Au premier novembre, 150.000 sans-papiers ont déposé une demande de régularisation. Outre l’extrême lenteur des procédures administratives, et le faible nombre des réponses positives, il faut bien constater l’arbitraire des procédures et des réponses des préfectures. L’ordre du traitement des dossiers l’incohérence et la disparité dans les exigences imposées, les décisions contradictoires nous ramènent presque au temps où les dossiers étaient traités au ’ cas par cas ’ Certains, pourtant régularisables, se voient opposer, de façon absurde, leur condamnation antérieure à une interdiction du territoire français qui ne fut motivée que du seul fait d’une situation alors irrégulière. Mais surtout, au-delà des premiers refus, on nous laisse entendre que plusieurs dizaines de milliers de dossiers seraient rejetés.
L’opération de régularisation risque donc de se transformer en un véritable piège pour ceux qui ont fait confiance à l’administration parce que, convaincus de ce que leur situation personnelle correspondait aux prévisions de la circulaire, ils ont fourni la preuve de leur identité et leur adresse, permettant ainsi de constituer dans les préfectures une redoutable fichier.
Le gouvernement laisse entendre qu’il n’ira pas chercher les gens chez eux et, qu’après leur avoir délivré une invitation à quitter le territoire, il tolérerait leur présence. Il serait d’ailleurs bien incapable de les reconduire à la frontière. Un pont aérien ininterrompu de charters pendant des mois n’y suffirait pas. Ainsi, on risque de voir à nouveau rejeter vers la clandestinité des dizaines de milliers de personnes qui ont pourtant montré leur attachement à notre société en constituant des dossiers établissant leur présence souvent très ancienne sur notre territoire et leur volonté d’intégration. On connaît les conséquences d’un tel rejet : précarité personnelle ou familiale, travail noir, risque permanent d’expulsion, chantage à la délation…

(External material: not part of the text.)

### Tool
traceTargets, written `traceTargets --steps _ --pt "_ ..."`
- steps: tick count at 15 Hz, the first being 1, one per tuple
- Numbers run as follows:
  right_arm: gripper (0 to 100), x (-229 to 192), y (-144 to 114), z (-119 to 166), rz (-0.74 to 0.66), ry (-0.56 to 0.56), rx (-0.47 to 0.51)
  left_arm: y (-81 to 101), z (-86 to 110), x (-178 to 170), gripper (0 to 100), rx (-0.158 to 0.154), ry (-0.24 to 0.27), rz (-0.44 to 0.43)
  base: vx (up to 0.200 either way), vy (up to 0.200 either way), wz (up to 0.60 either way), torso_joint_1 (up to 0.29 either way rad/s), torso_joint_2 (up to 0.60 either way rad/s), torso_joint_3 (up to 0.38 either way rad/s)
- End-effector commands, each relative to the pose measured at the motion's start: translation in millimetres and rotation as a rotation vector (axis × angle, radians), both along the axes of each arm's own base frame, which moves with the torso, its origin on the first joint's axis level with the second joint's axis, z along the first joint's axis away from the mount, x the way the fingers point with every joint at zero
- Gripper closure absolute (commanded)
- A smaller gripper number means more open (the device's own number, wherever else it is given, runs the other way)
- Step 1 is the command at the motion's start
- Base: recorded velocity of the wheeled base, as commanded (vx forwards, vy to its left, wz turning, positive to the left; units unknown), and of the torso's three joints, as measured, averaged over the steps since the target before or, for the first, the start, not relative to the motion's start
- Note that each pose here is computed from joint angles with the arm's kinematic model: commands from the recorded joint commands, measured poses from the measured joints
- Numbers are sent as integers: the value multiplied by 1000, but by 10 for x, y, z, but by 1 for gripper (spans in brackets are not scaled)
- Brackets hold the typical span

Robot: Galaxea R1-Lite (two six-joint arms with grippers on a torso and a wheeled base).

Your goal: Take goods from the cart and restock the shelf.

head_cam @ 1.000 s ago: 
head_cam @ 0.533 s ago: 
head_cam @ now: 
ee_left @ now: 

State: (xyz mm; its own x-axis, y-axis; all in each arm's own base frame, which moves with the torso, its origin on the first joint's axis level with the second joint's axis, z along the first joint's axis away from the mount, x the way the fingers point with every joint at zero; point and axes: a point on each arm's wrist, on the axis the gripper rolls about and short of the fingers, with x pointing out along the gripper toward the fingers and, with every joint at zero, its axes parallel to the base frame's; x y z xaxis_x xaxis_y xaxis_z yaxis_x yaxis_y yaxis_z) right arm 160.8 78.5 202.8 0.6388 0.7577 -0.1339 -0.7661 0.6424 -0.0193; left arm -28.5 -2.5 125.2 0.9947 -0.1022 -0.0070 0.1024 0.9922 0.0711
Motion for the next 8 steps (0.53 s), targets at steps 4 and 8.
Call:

Les sans-papiers qui l’an dernier ont agi en citoyens ne peuvent retourner à l’insupportable situation qui était la leur avant leurs mouvements. Devrons-nous connaître de nouveaux Saint-Bernard ? On laisse entendre pour les apaiser qu’il ne s’agirait là que d’annonces politiquement nécessaires, mais, que tout s’arrangerait avec le temps, qu’il serait seulement indispensable de ne pas laisser le Front national et la droite exploiter à nouveau le terreau xénophobe de l’opinion en annonçant une régularisation massive. Mais c’est justement la conduite d’une telle politique d’annonce qui fait le jeu de l’extrême droite en faisant apparaître aux yeux de l’opinion que même pour un gouvernement de gauche, la régularisation et l’insertion dans notre société d’étrangers paisibles y vivant déjà constituerait un facteur de trouble et de danger.
Le Conseil d’État a rappelé dans son avis du 22 août 1996 que l’administration a toujours le pouvoir de régulariser qui bon lui semble dès lors qu’elle le juge opportun. Il est opportun aujourd’hui de régulariser tous ceux qui ont montré leur volonté d’insertion, qui veulent vivre et travailler normalement en réglant leur cotisations sociales. L’Italie vient de régulariser 250.000 personnes, l’Espagne 100.000 et le Portugal 100.000, la France, quatrième puissance économique du monde ne serait pas déséquilibrée par la régularisation de 150.000. Les retards, les tergiversations des préfectures ne laissent pas d’autre issue au gouvernement que de mettre un terme généreux et réaliste à cette situation insupportable en régularisant les sans papiers qui en ont fait la demande.